Du nimmst ihre Hand. „Ich bin Arzt“, sagst du. „Das heißt: Noch nicht ganz. Sanitätsfeldwebel, das Studium muss ruhen, wenn das Vaterland ruft. Aber ich weiß, was dir hilft. Ich … Warte!“

Du gehst hinaus zum Auto. In deiner Arzttasche, die du immer mit dir führst, muss noch eine Ampulle sein. Das wichtigste Medikament, das ihr im Krieg habt. Als du in die Stube zurückkehrst, merkst du, dass sie wieder Schmerzen leidet und den Schrei nur mit Mühe unterdrücken kann. Du beeilst dich, die Spritze aufzuziehen. Ihre Haut ist so dünn und durchscheinend, dass du nicht einmal nach der Vene tasten musst. Du kannst förmlich zusehen, wie das Morphin sich in ihrem Körper ausbreitet und den Schmerz vertreibt. Die verkrampften Muskeln lösen sich, die Anspannung weicht aus ihrem Gesicht.

„Es wird alles gut“, sagst du, obwohl du weißt, dass es nicht stimmt.

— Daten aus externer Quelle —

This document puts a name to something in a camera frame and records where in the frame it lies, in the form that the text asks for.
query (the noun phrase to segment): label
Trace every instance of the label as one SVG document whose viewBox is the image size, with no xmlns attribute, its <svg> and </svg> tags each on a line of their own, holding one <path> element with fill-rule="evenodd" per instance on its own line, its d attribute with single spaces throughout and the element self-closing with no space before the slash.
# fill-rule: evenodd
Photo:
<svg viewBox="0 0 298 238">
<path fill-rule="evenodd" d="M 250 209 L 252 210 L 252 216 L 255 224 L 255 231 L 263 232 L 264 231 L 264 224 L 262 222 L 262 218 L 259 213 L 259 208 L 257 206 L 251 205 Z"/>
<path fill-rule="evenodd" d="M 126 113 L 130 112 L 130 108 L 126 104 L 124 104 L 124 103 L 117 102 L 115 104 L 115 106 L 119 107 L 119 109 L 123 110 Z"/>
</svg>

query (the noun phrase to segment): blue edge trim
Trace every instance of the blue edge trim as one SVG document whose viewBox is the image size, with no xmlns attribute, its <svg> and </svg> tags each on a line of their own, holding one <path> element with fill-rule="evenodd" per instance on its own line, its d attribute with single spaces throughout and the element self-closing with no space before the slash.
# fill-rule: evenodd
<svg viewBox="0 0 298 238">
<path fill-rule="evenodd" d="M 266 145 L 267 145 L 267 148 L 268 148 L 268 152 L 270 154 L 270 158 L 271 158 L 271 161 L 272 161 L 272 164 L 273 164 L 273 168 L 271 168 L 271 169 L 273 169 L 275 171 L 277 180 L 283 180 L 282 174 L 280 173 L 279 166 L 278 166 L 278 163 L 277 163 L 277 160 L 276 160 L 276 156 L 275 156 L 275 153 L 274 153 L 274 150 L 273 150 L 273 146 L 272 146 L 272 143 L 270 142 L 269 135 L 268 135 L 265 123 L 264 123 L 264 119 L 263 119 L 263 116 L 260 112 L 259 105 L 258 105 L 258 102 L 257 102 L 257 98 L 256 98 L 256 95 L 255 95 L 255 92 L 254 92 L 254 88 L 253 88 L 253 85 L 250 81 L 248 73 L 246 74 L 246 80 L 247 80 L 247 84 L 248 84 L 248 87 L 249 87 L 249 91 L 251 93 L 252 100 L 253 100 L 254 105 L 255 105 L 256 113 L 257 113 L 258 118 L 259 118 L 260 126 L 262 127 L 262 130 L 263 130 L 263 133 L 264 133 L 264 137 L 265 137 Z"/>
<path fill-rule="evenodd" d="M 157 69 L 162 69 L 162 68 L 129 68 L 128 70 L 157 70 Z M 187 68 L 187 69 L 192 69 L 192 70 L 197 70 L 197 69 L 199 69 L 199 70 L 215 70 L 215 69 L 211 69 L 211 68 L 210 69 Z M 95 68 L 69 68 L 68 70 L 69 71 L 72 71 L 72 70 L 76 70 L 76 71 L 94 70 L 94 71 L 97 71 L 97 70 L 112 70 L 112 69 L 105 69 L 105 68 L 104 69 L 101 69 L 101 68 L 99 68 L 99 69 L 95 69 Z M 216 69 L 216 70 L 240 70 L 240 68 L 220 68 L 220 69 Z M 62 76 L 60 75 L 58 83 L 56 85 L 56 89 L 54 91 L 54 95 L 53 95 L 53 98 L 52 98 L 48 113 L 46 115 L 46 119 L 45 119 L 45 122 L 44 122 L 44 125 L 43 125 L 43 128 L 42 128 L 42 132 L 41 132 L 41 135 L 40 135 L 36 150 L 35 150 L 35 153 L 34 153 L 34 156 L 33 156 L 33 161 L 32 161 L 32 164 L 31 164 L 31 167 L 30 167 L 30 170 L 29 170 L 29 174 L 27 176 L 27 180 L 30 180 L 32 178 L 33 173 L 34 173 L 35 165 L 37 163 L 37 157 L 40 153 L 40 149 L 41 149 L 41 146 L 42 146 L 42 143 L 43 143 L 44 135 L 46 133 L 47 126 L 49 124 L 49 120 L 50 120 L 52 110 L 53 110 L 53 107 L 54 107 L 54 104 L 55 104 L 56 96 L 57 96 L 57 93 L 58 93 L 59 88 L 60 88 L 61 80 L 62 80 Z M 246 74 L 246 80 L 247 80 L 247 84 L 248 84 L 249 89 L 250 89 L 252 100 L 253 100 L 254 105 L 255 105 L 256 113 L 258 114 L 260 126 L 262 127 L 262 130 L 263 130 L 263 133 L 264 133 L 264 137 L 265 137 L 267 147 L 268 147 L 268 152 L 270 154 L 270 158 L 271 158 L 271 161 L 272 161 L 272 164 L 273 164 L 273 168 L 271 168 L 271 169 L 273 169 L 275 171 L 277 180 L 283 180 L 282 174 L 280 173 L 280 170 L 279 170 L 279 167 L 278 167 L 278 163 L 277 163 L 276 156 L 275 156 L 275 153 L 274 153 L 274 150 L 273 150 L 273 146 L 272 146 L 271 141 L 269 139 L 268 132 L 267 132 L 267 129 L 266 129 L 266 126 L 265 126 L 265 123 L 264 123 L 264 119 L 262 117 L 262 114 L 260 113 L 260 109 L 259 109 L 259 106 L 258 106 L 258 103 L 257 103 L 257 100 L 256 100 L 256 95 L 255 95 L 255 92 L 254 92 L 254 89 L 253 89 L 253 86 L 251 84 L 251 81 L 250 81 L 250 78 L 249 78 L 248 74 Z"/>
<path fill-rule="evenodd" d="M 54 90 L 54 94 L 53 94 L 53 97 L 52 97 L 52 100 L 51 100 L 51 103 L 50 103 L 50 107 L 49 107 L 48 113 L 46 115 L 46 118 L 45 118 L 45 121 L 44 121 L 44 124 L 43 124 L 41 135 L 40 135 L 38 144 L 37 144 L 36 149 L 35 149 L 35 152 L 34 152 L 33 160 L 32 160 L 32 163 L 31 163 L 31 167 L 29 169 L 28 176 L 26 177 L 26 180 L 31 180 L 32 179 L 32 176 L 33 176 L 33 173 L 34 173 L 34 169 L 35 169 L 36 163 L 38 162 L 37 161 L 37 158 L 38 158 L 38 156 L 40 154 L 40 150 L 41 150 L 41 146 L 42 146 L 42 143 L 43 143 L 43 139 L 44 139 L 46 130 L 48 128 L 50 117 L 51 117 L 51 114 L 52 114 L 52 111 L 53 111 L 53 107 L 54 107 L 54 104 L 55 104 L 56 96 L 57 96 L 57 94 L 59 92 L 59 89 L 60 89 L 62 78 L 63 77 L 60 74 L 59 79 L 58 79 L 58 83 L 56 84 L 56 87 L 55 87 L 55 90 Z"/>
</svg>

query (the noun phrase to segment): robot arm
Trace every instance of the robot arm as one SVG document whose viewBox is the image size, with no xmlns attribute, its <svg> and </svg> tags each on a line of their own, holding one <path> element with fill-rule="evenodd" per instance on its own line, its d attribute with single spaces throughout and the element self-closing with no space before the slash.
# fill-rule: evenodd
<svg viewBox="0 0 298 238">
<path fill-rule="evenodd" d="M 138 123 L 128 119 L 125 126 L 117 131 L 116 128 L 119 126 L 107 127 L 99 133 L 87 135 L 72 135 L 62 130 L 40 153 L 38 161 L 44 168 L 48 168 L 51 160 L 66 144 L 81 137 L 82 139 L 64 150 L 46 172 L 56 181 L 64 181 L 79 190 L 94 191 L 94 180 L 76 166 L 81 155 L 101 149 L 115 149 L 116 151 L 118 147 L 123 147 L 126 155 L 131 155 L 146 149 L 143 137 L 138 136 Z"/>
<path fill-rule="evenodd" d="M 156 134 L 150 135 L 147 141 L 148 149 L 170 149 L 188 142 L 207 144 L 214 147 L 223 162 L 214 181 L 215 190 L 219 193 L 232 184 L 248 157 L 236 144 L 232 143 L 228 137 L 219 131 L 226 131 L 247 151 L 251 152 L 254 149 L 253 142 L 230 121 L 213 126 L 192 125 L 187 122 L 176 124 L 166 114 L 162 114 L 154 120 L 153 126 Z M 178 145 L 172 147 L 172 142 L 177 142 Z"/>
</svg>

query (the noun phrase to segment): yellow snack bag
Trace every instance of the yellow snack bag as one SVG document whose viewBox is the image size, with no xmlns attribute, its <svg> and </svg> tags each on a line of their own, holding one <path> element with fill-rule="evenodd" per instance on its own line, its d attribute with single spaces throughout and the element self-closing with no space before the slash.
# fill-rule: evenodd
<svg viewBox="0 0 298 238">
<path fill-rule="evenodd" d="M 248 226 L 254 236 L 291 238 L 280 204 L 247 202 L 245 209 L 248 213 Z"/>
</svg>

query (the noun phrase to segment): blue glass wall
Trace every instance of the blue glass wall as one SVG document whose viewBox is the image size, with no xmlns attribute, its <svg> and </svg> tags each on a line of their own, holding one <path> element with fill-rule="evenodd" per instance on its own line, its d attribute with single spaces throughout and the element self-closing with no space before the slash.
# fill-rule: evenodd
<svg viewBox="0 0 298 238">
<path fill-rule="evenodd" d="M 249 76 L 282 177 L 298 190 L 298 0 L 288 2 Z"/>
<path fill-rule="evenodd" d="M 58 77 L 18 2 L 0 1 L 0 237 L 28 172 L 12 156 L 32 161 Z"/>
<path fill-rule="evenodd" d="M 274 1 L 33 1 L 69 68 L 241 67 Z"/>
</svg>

Sie nickt. Obwohl sie weiß, dass du lügst.

Ihre Gesichtszüge werden immer entspannter, ihr Lächeln so gelöst, dass man meinen könnte, sie sei auf dem Weg der Genesung. Aber das ist sie nicht. Sie spürt lediglich keine Schmerzen mehr.

Mehr kannst du nicht für sie tun. Kann niemand für sie tun. Und Doktor Erichsen, dieser Quacksalber, hat ihr selbst das verweigert. Vielleicht auch nur, weil es ihm niemand bezahlen will. Aspirin! Wie lächerlich! Dieser Dreckskerl hätte Chen-Lu einfach elendig und qualvoll verrecken lassen.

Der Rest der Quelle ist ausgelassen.